REPUBLIKA.CO.ID, JAKARTA— Ilmu manusia itu bisa diperoleh melalui dua jalan. Pertama melalui pengajaran manusia kedua melalui pengajaran Tuhan yang Maha- Esa Allah SWT.
"Cara pertama adalah cara lazim dan jalan yang bisa diindra serta diakui oleh semua orang berakal," kata Imam Abu Hamid Al Ghazali dalam kitabnya yang telah diterjemahkan ke dalam judul "Rahasia Ilmu Laduni"
Sementara pengajaran Tuhan itu terjadi melalui dua bentuk. Dari luar dengan belajar dan dalam, dengan konsentrasi dalam perenungan, sebab merenung menggunakan batin itu memiliki kedudukan yang sama dengan belajar dalam konteks lahir.

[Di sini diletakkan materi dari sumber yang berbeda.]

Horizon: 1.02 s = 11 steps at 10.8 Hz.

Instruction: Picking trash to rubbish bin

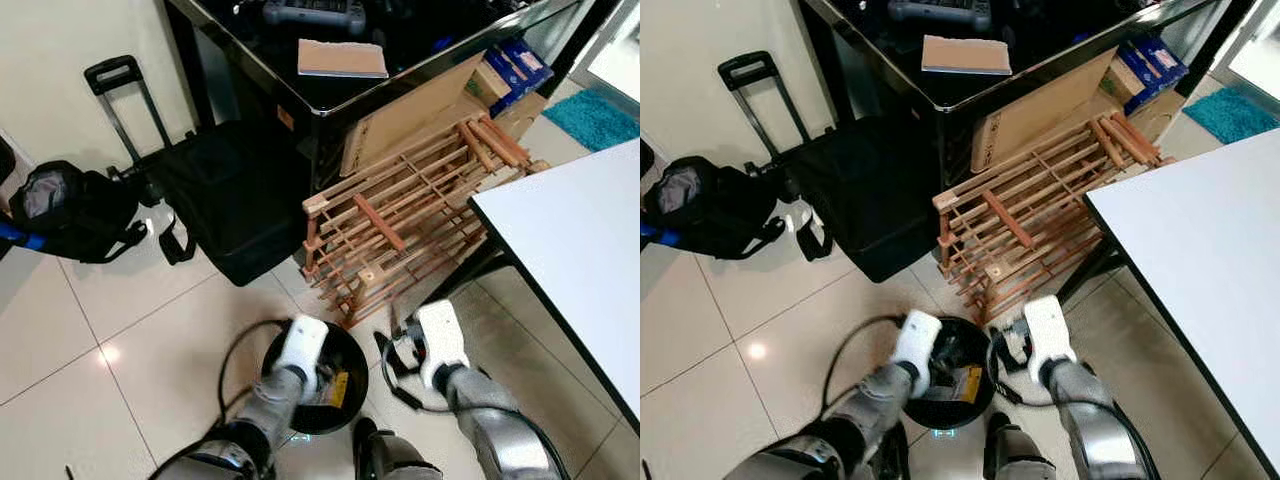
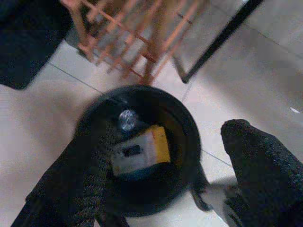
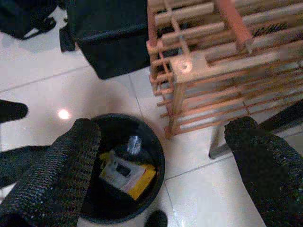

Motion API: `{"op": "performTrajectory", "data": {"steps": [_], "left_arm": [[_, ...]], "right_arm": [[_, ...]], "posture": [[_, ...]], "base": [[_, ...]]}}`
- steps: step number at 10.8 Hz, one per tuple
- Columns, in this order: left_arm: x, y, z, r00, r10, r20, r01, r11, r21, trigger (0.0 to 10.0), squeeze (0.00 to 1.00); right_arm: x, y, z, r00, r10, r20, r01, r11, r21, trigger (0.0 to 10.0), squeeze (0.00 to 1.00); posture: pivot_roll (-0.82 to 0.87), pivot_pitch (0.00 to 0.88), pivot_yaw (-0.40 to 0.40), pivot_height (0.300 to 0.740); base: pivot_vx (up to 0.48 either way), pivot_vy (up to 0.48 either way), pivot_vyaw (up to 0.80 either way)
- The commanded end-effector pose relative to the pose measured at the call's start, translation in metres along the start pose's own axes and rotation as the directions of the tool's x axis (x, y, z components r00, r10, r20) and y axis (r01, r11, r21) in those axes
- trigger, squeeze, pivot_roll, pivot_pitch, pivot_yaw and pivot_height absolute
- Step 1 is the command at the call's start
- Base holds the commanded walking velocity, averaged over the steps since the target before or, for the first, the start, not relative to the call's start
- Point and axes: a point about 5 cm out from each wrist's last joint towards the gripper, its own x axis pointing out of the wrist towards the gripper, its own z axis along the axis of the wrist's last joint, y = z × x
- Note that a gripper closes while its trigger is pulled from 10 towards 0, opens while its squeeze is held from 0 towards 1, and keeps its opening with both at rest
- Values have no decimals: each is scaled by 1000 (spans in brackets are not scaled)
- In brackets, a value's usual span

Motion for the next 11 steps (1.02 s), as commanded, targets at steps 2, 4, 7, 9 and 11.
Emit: {"op": "performTrajectory", "data": {"steps": [2,4,7,9,11], "left_arm": [[-1,19,13,992,89,90,-86,996,-36,10000,0],[-6,45,36,955,191,225,-193,981,-13,10000,0],[-17,71,86,843,292,451,-329,944,3,10000,0],[-28,80,125,733,331,595,-360,930,-74,10000,0],[-34,77,144,681,324,656,-350,932,-97,10000,0]], "right_arm": [[5,-6,3,999,-46,29,45,999,31,10000,0],[16,-14,30,985,-104,138,97,994,54,10000,0],[29,-25,76,929,-198,312,177,980,96,10000,0],[30,-29,106,872,-238,428,203,971,127,10000,0],[26,-37,121,820,-295,490,243,955,168,10000,0]], "posture": [[-121,216,16,740],[-104,169,31,740],[-83,81,54,740],[-90,37,67,740],[-99,2,79,740]], "base": [[0,0,0],[0,0,0],[0,0,0],[0,0,0],[0,0,0]]}}
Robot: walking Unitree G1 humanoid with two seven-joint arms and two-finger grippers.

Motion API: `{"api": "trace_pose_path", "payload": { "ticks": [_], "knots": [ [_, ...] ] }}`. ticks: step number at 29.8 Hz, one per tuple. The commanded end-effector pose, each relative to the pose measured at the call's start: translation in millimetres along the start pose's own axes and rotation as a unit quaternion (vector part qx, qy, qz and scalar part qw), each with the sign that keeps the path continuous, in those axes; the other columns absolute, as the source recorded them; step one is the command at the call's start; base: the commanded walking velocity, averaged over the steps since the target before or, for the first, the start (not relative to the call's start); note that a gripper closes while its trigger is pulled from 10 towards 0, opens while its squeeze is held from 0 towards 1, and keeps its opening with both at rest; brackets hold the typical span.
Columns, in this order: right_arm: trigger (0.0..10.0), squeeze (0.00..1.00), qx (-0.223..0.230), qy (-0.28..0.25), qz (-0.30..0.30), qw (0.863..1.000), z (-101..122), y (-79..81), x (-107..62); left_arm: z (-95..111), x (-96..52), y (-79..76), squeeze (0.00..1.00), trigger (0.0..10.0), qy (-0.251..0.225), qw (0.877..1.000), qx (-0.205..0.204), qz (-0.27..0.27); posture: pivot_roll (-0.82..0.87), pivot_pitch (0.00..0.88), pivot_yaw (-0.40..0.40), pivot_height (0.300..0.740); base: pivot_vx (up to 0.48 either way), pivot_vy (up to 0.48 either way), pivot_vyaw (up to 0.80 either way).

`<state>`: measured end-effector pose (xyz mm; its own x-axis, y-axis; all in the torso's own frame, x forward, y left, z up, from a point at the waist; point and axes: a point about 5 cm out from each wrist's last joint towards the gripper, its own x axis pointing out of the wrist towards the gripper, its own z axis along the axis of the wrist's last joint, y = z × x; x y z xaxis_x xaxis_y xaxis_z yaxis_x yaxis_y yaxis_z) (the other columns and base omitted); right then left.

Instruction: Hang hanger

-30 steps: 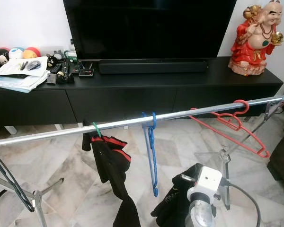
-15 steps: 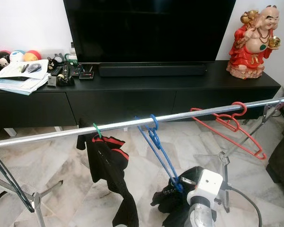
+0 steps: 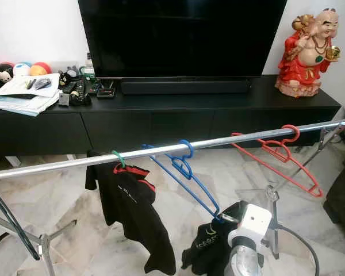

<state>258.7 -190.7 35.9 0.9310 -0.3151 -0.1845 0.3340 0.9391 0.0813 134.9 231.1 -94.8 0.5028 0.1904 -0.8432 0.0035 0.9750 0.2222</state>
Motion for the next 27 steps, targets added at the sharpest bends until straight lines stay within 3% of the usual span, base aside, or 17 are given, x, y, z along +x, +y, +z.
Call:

"Belajar adalah pencarian manfaat oleh individu dari individu partikular, sedangkan merenung berarti mengambil manfaat oleh jiwa dari jiwa universal," katanya.
Sehingga jiwa universal itu lebih mendalam pengaruhnya dan lebih kuat ajarannya dibanding semua ulama maupun orang-orang cerdas. Semua ilmu itu terpusat di dalam pangkal jiwa secara kuat, ibarat menancapnya benih dalam tanah, menancapnya mutiara di dasar laut atau di dasar pusaran barang tambang. "Dan belajar sama halnya dengan mengusahakan keluarnya benda-benda ini dari potensi menjadi aksi," katanya.
Begitu pula pengajaran berarti usaha untuk mengeluarkan benda-benda tersebut dari potensi menjadi akses, sehingga jiwa pembelajar akan menyerupai dan mendekati jiwa pengajar. Jadi, dalam menyampaikan ilmu, orang yang berilmu itu laksana orang yang menanam sementara orang yang belajar tak kalah mengambil manfaat itu seperti bumi. "Selain itu ilmu yang berbentuk potensi itu layaknya benih, dan ilmu yang menjadi aksi ibarat tumbuhan," katanya.
Imam Ghazali mengatakan, ketika jiwa pembelajar telah sempurna, maka laksana pohon yang berbuah atau mutiara yang muncul dari dasar laut. Jika potensi tubuh mendominasi jiwa, seorang pembelajar itu perlu belajar lebih banyak dan lama, serta menanggung kesulitan dan susah payah dalam mencari makna.
"Bila cahaya akan menguasai sifat-sifat indra, maka pelajar hanya butuh sedikit merenungkan tanpa banyak belajar," katanya.
Karena jiwa yang terbuka bisa memperoleh banyak makna dengan merenungkan sejenak. Hal yang tidak bisa diraih oleh jiwa yang dengan belajar selama setahun.
Dengan demikian sebagian orang memperoleh ilmu dengan cara belajar, dan sebagian lain dengan cara merenung, meskipun belajar tetap membutuhkan perenungan.
Selanjutnya, manusia tidak mampu mempelajari seluruh benda-benda partikular maupun universal serta segala macam objek yang di ketahui, melainkan perlu belajar tentang satu hal dan menggali sedikit ilmu dengan cara berpikir.
Kebanyakan ilmu teoritis dan temuan ilmiah digali jiwa para filsuf dengan kejernihan hati dan kekuatan pikiran serta ketajaman intuisi, tanpa perlu lebih banyak belajar dan mencari sekiranya bukan karena kemampuan manusia dalam menyimpulkan sesuatu dengan cara merenung berdasarkan apa yang ia ketahui, persoalan belajar tentu menjadi panjang.
"Dan tentu saja gelapnya kebodohan tidak akan sirna dari hati sebab jiwa tak mampu mempelajari segala perkara partikular maupun universal melalui belajar" katanya.
Akan tetapi sebagian diketahui melalui usaha, sebagian dengan cara melihat (berpikir), sebagaimana dia melihat kebiasaan manusia sebagian lagi dari didapat dari dalam nurani karena kejenuhan pikiran. Berdasarkan hal di atas, maka berlangsunglah tradisi para ulama, dan terbangun lah prinsip-prinsip ilmu.
Bahkan, seorang insinyur tak perlu mempelajari segala ilmu yang dia perlukan seumur hidupnya, tetapi cukup belajar perihal garis besar dan tema-tema ilmunya, dan dia pun dapat menggali dan menganalogikan dengan yang lain.
Demikian pula seorang dokter tidak mampu mempelajari detil-detil penyakit dan obat-obatan, namun cukup renungan tentang ilmu ilmu secara umum, lantas mengobati setiap orang sesuai karakternya masing-masing.
"Seorang astronom cukup mempelajari tentang perbintangan secara umum, lantas merenungkan dan membuat berbagai hukum yang berbeda-beda. Begitu pula para ahli fiqih maupun sastrawan," katanya.